The textbook you need to understand spectroscopy for Remote Sensing
So, what is object parameter estimation using spectral data, i.e. spectroscopy? What is spectral discrimination? Do they have something in common? Can a machine learning approach help to tackle both problem?
This textbook course answers all these questions and more! The textbook book course presents not only the basic theoretical principles of spectroscopy, spectral matching, labeling and discrimination, but also a new novel method, the k-step methodology, that automates the entire process. Both for object parameter estimation and spectral discrimination!
A machine learning approach is incorporated to achieve the full automation; the simple genetic algorithm.
For all these topics, extensive measurements were collected and experiments were performed in order to prove the concept.
Spectral measurements of different varieties of plants (vetch and lentil) were used to showcase the subtle spectral discrimination concept.
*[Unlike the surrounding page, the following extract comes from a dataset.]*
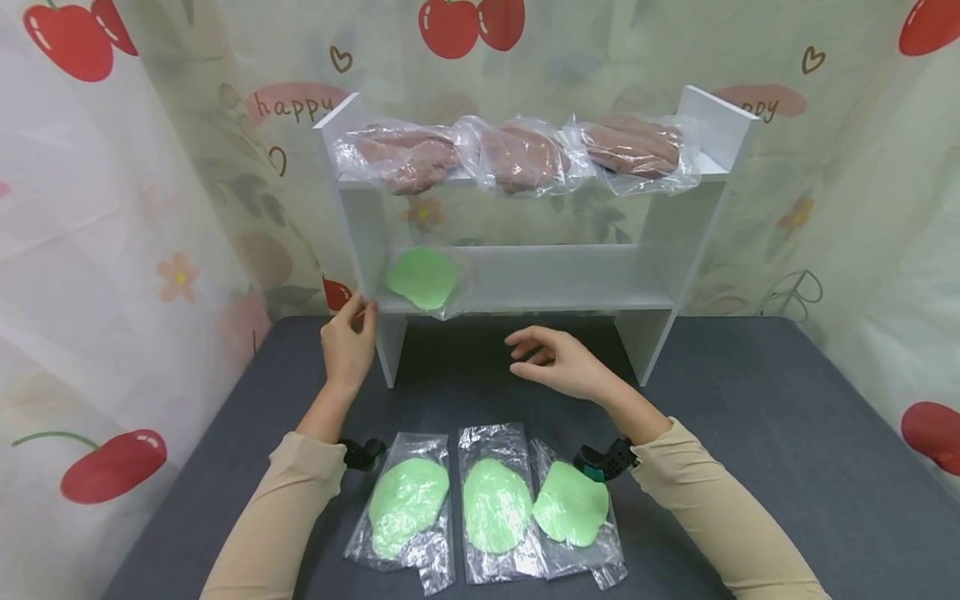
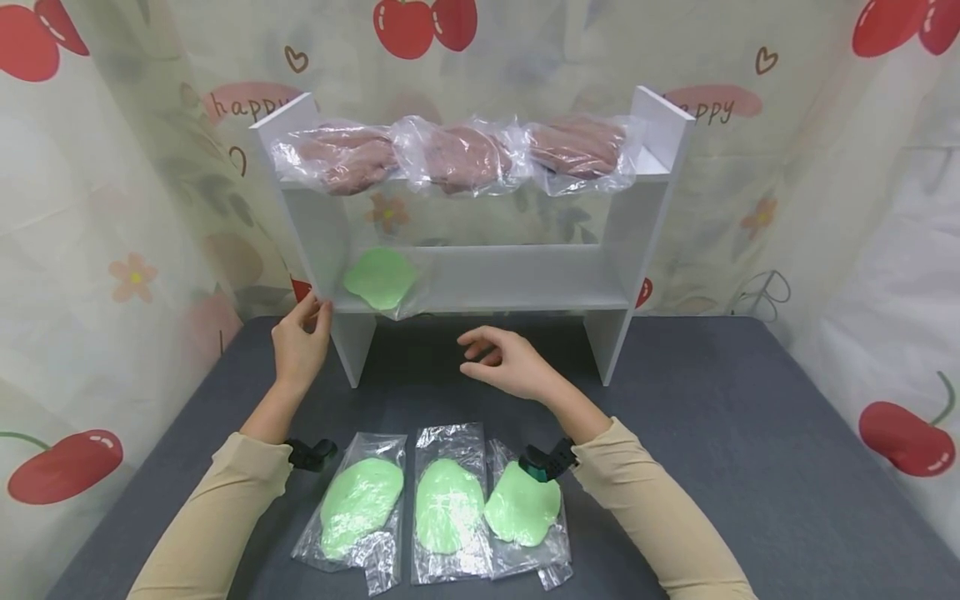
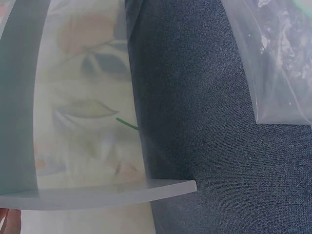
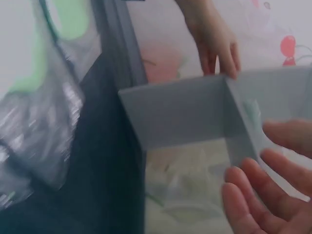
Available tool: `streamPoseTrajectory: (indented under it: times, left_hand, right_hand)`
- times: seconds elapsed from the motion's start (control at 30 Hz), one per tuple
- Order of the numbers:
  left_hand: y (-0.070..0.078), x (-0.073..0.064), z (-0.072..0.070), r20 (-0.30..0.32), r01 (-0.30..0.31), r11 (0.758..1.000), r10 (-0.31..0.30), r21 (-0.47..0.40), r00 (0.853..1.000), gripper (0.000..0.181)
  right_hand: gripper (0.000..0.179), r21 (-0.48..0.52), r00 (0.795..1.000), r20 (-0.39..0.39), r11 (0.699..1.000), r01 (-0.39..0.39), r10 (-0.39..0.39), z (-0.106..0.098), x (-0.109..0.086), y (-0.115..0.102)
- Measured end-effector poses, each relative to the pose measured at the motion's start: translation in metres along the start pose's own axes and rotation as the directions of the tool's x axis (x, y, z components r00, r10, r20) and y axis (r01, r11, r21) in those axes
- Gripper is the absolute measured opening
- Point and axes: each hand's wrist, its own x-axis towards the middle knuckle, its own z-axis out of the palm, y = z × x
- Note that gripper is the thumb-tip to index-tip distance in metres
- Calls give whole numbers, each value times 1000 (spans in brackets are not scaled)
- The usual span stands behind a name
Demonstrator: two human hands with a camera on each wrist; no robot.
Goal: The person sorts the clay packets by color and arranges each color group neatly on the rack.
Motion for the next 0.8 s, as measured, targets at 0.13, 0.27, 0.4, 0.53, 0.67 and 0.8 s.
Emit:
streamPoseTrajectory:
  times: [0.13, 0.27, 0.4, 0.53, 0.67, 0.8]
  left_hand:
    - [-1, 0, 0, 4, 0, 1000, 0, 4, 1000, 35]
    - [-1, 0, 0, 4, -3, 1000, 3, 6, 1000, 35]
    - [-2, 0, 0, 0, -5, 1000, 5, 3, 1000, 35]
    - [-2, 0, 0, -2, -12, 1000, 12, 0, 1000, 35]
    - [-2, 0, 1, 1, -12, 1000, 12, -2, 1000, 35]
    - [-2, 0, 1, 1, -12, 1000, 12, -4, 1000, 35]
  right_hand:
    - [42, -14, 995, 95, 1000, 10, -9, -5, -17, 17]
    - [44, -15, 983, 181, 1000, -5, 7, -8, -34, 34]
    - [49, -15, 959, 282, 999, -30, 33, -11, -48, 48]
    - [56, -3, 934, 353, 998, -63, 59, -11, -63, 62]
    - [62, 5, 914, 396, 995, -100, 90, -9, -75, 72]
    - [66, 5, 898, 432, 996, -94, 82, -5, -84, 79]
Regarding the parameter estimation, soil spectral measurements were taken along with chemical analysis to quantify the soil organic matter.
I'm a Remote Sensing and a Surveying Engineer. I received my degree from NTUA in 2010, where I also received my Ph.D. in hyperspectral remote sensing in 2016. From graduation in 2010, my career started as a Researcher Associate and Teaching Associate in the Laboratory of Remote Sensing of NTUA. From that time I also worked at several private companies as a Remote Sensing Expert and Geospatial Analyst. From the beginning of 2015 I was positioned as Senior Earth Observation Expert. During these years, I have participated in more than 20 funded European Commission and European Space Agency projects, have over 16 peer reviewed scientific publications in the field of Remote Sensing, and have an international patent in hyperspectral data compression.
My main research and professional interests are in the optical remote sensing area, where I specialize in data (images, point measurements) processing and algorithm design and development. Some of the software tools that I operate to accomplish my research and business dreams are SNAP, ENVI, IDL, QGIS, ERDAS Imagine, ArcGIS, and Python. I have been working with these tools since 2008.